* TASK DESCRIPTION: In the material below, find each line with the string "things" and copy it.

* EXTRACTED ENTRIES:

Content starts

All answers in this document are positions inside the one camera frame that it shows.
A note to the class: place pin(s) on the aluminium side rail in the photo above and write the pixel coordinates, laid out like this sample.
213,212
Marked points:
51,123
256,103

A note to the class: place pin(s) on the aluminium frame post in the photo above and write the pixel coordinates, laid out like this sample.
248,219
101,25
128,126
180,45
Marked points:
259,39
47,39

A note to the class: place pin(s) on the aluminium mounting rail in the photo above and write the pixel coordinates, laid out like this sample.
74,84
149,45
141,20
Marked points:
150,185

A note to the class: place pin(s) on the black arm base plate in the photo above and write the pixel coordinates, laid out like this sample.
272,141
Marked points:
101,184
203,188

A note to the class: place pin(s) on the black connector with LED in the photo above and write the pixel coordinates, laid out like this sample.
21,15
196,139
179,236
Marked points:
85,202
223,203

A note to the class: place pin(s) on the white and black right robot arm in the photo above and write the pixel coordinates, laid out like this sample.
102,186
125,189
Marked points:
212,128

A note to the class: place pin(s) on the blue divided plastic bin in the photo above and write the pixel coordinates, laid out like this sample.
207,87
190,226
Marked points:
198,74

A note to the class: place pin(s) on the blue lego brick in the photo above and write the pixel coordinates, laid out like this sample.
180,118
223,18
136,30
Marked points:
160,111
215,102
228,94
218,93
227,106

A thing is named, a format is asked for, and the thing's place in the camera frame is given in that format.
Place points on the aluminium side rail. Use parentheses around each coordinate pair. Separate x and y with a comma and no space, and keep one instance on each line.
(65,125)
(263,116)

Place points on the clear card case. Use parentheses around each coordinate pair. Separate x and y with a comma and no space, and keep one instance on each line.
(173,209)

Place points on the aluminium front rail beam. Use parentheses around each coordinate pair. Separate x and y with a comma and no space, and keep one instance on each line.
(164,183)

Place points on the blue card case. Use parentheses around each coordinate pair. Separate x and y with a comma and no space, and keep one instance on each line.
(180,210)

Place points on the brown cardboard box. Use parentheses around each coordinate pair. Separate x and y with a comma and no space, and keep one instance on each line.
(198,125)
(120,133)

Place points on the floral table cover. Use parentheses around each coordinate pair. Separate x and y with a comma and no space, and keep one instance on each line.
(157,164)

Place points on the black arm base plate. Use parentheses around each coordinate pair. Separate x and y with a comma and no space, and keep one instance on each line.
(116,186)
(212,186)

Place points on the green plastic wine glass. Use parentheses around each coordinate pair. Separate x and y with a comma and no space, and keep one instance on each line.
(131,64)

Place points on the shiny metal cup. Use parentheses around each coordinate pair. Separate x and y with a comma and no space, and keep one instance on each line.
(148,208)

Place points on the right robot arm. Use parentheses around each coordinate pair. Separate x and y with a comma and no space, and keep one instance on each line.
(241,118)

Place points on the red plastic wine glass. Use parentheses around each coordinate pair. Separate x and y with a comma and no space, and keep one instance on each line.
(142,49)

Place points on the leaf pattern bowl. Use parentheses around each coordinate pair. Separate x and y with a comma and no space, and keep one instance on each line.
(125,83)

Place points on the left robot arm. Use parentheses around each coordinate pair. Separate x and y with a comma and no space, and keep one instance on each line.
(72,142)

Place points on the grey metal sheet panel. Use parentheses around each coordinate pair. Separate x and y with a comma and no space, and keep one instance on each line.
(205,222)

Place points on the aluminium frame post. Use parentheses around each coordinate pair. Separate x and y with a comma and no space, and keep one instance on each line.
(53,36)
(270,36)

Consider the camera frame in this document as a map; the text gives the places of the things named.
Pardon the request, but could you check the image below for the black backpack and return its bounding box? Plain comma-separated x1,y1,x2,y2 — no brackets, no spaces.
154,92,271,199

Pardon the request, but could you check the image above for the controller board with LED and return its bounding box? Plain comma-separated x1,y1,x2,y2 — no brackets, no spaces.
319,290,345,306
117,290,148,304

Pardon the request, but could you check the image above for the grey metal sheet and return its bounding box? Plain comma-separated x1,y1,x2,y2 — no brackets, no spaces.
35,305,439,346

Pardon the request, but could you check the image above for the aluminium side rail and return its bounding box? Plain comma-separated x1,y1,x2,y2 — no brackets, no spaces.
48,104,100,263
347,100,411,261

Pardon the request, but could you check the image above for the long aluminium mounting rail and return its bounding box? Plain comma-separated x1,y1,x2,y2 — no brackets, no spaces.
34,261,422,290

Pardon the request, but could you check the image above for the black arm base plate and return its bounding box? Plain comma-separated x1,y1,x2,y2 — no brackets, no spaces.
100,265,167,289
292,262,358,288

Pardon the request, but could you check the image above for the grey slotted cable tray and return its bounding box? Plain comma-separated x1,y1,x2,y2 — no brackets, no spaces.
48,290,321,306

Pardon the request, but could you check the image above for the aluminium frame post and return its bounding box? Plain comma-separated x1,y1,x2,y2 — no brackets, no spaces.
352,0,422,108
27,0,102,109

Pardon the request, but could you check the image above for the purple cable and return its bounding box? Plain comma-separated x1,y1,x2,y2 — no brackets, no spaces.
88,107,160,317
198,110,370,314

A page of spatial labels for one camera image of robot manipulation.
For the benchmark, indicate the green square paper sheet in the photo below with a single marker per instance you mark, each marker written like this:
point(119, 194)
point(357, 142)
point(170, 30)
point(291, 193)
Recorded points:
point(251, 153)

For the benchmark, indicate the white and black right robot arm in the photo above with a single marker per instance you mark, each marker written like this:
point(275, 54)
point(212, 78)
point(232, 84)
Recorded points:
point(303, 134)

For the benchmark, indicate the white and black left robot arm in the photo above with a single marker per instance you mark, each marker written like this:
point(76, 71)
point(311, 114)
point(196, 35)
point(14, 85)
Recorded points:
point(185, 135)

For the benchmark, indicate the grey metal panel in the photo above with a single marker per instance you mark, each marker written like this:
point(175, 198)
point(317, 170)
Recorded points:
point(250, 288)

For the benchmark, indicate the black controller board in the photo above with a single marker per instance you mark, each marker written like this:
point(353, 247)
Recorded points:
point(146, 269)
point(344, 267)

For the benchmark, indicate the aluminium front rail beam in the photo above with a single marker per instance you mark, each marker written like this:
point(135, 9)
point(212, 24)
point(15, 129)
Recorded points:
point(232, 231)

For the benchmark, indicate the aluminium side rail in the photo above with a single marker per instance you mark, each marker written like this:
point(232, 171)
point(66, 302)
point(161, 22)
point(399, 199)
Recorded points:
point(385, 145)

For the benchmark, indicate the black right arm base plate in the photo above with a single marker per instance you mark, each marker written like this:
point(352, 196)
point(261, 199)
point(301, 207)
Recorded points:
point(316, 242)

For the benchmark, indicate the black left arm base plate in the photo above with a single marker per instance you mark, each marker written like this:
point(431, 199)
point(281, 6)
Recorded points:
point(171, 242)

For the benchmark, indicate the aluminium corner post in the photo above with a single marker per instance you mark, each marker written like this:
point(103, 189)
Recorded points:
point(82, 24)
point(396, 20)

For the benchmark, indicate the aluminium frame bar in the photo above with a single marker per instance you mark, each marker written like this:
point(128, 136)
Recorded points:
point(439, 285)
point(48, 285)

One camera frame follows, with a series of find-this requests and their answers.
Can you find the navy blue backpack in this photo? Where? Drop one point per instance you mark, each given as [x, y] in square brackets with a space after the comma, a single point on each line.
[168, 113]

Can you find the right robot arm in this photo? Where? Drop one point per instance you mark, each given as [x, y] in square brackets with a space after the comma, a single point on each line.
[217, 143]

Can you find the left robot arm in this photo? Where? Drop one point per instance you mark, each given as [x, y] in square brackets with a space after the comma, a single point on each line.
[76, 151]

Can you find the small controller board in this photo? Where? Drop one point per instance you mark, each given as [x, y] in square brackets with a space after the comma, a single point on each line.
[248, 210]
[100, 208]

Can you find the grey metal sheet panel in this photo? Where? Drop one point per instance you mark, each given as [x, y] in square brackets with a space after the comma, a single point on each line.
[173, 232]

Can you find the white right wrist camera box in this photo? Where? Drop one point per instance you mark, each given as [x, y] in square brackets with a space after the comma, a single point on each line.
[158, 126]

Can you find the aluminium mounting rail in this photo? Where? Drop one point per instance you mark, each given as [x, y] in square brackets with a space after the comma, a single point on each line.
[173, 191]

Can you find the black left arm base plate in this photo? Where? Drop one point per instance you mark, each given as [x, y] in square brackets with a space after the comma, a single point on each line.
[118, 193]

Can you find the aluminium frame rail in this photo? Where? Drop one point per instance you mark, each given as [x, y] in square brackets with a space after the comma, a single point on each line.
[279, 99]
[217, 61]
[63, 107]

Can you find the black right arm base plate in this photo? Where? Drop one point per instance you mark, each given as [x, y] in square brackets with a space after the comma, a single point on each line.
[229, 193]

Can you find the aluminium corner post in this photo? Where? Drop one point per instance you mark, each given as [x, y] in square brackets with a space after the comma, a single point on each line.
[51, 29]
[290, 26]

Content ends
Content starts

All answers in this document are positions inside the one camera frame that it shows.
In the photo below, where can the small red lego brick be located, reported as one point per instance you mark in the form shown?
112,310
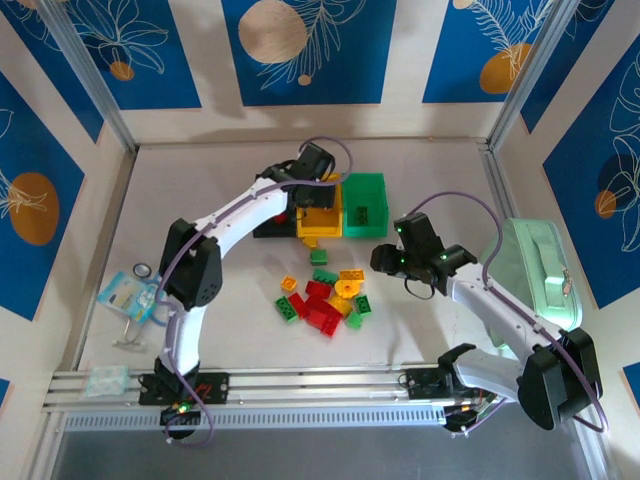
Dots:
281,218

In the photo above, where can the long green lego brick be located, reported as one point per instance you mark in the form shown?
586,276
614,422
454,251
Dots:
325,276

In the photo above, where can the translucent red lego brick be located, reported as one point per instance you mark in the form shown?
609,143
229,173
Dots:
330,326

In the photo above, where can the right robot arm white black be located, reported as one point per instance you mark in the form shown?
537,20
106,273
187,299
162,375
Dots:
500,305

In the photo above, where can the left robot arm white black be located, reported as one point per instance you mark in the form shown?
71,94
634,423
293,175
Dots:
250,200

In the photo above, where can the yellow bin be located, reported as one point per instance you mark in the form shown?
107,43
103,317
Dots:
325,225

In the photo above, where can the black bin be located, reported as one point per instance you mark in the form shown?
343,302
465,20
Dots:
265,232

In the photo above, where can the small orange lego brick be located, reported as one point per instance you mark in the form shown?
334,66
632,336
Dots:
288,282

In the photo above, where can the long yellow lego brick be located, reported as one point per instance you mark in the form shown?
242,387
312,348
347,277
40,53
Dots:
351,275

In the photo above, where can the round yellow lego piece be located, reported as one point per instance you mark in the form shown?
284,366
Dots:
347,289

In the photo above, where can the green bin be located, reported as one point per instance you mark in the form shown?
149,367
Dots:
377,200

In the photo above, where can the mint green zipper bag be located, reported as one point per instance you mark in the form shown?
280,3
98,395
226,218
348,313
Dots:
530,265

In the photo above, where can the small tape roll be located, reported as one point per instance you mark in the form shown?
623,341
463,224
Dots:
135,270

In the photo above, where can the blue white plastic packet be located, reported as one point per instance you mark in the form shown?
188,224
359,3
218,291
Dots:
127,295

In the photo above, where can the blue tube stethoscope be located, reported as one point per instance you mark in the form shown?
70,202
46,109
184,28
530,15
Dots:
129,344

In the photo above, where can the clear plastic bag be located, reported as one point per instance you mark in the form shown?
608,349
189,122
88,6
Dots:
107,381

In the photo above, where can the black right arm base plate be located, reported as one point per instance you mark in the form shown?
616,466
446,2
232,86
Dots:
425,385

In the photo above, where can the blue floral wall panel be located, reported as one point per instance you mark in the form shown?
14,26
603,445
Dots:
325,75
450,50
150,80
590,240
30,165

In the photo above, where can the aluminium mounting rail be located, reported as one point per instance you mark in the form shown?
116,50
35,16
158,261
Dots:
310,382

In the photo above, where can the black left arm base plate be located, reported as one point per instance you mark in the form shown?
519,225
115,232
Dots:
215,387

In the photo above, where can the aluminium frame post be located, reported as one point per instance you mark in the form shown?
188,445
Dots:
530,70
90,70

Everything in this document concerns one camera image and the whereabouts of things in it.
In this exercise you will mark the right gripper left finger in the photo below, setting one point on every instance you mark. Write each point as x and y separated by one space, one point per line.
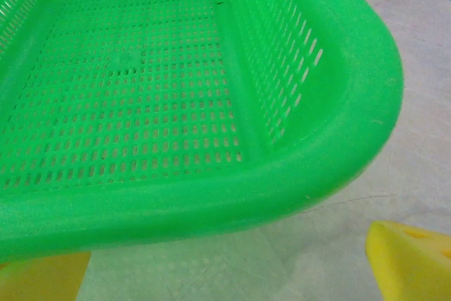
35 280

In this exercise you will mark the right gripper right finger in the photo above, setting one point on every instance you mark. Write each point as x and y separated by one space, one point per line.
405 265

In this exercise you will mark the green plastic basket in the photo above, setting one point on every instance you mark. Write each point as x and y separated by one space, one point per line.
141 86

Content ends

* EXERCISE RESPONSE:
Consider the camera frame in this document as a map; the text gives the places of the things named.
Everything in this document concerns one camera image and the whereabouts of things in it.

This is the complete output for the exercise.